What is Securities Fraud? Definition, Main Elements and Examples

By | December 17, 2022

What is securities fraud?

Securities fraud, also known as stock or investment fraud, is a type of white-collar  crime that  can be committed in a variety of ways, but mainly involves misrepresentation of information that investors use to make decisions.

Scammers can be individuals, such as stockbrokers. Alternatively, it could be an organization, such as a brokerage firm, a corporation, or an investment bank. Independent individuals can also commit this type of fraud through schemes such as insider trading.


  • Securities fraud is an illegal or unethical activity carried out in the securities or asset market to make a profit at the expense of others.
  • This type of fraud is a serious crime that usually involves the investment world.
  • Examples of securities scams include Ponzi schemes, pyramid schemes, and late trading.
  • Securities fraud can also include false information, pump-and-dump schemes, or insider trading.

Definition of Fraud Effect

The Federal Bureau of Investigation (FBI) describes securities fraud as criminal activity that can include high-yield investment fraud, Ponzi schemes, pyramid schemes, advanced fee schemes, foreign currency fraud, embezzlement, hedge fund-related fraud, and late trading. 1 In many cases, scammers seek to deceive investors through misrepresentation and manipulate the financial markets in some way.
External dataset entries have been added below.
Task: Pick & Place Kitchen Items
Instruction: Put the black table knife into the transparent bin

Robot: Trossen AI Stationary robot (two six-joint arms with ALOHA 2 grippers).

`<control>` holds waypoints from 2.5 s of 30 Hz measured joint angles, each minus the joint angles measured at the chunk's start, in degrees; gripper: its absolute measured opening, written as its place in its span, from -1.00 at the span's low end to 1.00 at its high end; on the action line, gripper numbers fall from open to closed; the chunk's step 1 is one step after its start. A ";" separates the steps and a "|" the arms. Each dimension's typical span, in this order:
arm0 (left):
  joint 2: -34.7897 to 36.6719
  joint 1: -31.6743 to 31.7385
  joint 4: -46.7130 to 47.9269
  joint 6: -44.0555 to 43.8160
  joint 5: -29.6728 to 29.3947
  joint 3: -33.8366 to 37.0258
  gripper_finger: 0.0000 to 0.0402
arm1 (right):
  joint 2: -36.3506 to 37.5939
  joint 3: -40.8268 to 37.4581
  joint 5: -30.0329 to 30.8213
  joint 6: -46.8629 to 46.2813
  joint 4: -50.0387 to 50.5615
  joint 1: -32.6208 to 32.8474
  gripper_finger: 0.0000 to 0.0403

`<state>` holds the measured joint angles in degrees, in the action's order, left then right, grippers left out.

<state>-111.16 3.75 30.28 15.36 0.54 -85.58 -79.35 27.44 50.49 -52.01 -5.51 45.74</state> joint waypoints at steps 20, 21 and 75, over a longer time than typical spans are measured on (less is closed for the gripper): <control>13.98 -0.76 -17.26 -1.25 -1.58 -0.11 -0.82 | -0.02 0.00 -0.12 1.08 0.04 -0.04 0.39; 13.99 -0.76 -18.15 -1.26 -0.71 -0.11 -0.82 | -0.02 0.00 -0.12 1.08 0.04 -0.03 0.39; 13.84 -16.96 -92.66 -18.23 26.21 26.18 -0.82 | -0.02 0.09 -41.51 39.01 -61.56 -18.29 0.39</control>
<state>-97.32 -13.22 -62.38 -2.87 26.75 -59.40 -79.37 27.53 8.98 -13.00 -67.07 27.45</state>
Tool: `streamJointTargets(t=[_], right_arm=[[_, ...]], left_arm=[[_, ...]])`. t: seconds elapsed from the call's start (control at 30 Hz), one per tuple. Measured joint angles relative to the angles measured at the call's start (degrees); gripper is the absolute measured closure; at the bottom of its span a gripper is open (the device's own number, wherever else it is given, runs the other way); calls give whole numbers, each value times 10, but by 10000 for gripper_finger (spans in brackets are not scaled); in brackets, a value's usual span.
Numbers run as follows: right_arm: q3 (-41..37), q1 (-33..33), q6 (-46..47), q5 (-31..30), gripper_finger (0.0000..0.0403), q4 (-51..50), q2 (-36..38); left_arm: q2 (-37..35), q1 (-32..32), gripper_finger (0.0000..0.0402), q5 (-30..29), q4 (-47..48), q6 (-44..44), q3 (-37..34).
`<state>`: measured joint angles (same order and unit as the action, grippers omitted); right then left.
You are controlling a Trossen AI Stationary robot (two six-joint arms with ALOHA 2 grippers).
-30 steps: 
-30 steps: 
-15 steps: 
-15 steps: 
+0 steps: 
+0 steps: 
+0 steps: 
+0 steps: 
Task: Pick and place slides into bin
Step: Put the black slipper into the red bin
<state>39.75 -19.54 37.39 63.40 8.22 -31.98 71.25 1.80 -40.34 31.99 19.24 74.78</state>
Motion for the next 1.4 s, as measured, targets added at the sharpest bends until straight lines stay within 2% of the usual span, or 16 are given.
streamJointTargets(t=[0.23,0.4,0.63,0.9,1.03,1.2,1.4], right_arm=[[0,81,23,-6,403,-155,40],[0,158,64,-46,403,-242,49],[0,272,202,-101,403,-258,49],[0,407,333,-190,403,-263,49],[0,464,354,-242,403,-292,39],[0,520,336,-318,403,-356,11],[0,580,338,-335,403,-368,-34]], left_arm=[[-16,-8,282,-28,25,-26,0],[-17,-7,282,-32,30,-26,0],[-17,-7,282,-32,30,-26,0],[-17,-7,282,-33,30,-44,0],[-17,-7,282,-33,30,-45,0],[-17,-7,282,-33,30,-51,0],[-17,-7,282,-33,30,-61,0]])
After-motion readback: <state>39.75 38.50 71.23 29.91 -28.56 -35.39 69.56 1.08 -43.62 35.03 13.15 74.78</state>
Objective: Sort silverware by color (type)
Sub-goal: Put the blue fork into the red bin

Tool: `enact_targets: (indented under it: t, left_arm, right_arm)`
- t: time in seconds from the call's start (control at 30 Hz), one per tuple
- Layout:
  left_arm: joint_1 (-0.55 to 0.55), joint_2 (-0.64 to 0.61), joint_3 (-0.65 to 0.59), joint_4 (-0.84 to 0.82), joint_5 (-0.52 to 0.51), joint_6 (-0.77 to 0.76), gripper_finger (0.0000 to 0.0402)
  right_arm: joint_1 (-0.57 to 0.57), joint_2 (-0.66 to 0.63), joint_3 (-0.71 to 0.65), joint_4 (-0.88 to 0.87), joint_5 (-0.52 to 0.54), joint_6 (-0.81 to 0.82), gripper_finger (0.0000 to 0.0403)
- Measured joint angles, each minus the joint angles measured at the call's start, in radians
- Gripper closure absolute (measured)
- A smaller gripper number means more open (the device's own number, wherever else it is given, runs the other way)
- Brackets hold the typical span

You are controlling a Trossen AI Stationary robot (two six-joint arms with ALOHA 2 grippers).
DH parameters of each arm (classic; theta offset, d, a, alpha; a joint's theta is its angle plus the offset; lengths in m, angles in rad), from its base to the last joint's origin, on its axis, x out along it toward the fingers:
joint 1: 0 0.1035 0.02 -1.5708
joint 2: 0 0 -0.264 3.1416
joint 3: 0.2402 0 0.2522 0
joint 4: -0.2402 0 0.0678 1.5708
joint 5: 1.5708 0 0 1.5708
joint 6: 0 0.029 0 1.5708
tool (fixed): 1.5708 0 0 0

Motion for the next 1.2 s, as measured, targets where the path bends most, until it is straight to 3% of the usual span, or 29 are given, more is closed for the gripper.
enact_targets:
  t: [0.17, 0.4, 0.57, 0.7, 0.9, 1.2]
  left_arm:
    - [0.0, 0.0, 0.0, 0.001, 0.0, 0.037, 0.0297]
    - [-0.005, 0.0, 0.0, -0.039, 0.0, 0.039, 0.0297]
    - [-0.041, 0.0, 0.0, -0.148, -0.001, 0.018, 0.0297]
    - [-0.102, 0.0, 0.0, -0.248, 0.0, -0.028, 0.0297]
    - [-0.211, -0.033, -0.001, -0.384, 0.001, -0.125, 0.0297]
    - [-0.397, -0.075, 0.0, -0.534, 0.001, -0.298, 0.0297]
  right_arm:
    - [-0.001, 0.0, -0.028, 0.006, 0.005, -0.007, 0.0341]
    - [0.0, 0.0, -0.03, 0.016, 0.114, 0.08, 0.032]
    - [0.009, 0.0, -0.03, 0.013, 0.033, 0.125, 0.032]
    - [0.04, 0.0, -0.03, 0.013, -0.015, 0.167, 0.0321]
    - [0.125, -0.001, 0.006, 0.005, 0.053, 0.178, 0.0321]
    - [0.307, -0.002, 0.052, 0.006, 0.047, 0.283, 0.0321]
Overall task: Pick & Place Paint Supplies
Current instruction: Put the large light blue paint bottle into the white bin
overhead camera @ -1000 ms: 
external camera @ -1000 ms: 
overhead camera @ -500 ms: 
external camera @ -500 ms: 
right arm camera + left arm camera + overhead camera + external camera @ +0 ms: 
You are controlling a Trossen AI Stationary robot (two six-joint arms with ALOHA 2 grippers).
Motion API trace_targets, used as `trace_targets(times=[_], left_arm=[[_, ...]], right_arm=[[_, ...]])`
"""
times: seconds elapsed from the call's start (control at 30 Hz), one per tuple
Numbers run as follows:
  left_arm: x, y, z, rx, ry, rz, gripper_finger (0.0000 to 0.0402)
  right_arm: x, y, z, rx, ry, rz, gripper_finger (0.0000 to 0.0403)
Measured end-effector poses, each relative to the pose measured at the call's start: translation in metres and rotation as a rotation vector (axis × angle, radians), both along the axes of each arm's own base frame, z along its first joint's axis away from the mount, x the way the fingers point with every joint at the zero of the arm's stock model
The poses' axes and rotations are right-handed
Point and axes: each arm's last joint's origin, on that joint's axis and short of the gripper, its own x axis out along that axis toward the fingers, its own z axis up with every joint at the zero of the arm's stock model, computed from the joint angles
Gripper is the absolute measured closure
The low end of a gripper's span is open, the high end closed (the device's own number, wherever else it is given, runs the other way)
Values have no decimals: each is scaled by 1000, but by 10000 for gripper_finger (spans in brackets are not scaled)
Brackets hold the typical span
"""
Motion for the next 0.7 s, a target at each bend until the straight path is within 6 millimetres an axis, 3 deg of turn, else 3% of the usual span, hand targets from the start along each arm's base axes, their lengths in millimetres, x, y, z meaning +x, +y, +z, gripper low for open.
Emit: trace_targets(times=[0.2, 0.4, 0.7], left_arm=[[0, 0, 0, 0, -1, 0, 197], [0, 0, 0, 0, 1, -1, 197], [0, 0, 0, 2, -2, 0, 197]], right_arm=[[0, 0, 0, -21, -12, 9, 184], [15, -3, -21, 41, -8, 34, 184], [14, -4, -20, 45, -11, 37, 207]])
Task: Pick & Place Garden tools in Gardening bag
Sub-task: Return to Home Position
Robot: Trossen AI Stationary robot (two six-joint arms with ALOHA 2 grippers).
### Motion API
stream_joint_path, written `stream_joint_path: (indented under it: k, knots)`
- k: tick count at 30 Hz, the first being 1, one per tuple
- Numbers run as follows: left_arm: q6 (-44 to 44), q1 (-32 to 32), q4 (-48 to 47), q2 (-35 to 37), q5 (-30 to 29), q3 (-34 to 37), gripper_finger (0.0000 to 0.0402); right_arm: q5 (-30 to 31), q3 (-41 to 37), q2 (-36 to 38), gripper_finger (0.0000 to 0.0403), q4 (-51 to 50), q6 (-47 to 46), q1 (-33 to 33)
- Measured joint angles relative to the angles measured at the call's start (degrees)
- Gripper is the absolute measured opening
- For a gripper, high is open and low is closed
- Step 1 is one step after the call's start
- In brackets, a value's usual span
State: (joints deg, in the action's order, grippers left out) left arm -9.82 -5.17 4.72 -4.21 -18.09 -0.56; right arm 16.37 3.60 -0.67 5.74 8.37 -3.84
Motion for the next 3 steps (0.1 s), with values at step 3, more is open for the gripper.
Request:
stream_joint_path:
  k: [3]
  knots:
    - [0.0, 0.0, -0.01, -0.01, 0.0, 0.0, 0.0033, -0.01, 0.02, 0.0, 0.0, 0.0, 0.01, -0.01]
These crimes include providing false information, withholding key information, offering bad advice, and offering or acting on inside information.

Types of securities fraud

Securities fraud takes many forms. In fact, there is no shortage of methods used to deceive investors with false information. High-yield investment scams, for example, can come with a guaranteed high rate of return, while claiming there is little or no risk. The investments themselves can be commodities, securities, real estate and other categories. Advanced schemes can follow a more subtle strategy, where scammers convince their targets to advance them the small amount of money they promise to generate higher returns.

Sometimes money is required to cover processing fees and taxes on funds that would otherwise be waiting to be disbursed. Ponzi schemes and pyramids generally rely on funds provided by new investors to pay promised returns to previous investors caught up in deals. Such schemes require fraudsters to constantly recruit more victims in order to defend the charade for as long as possible.

One of the newest types of securities scams is Internet fraud. This type of scheme is also known as a pump-and-dump scheme, where people use chat rooms and forums to spread false or fraudulent information about stocks. The goal is to force a price increase on those stocks, pumps, and then when the price reaches a certain level, they sell it, a landfill.

The FBI warns that security fraud is often seen by unsolicited offers and high-pressure sales tactics by scammers, along with demands for personal information such as credit card information and Social Security numbers. 1 The Securities and Exchange Commission (SEC), the FBI, and other federal and state agencies investigate suspected securities fraud. Such crimes may carry both criminal and civil penalties, resulting in imprisonment and fines.

Examples of securities fraud

Some common types of securities fraud include manipulating stock prices, lying on SEC filings, and committing accounting fraud. Some well-known examples of securities scams are the Enron,2 Tyco,3 Adelphia,4 and WorldCom scandals.   5

Here, bad actors try to manipulate stock prices for their own benefit by spreading false information, often through the internet or newsletters, and then exiting their positions after unsuspecting investors act on that false information. For example, during the summer months of the stock below, the pump-and-unload scheme begins by using the “wrong number” scam. A message was left on the victim’s answering machine that talked about a hot tip and was built to make the victim think the message was an accident.

Image by Sabrina Jiang © Investopedia 2020

As seen in the chart above, the price rose from around $0.30 to almost $1.00, an increase of more than 200% over a one-week period. This drastic increase is observed along with an equally large increase in volume. Stocks have seen an average daily trading volume  before the price increase of less than 250,000, but during the scam, stocks traded up to nearly 1 million shares over several trading days. Unsuspecting investors will buy stocks at around $1.00. As seen above, it dropped to about $0.20, an 80% drop in value for those unfortunate investors.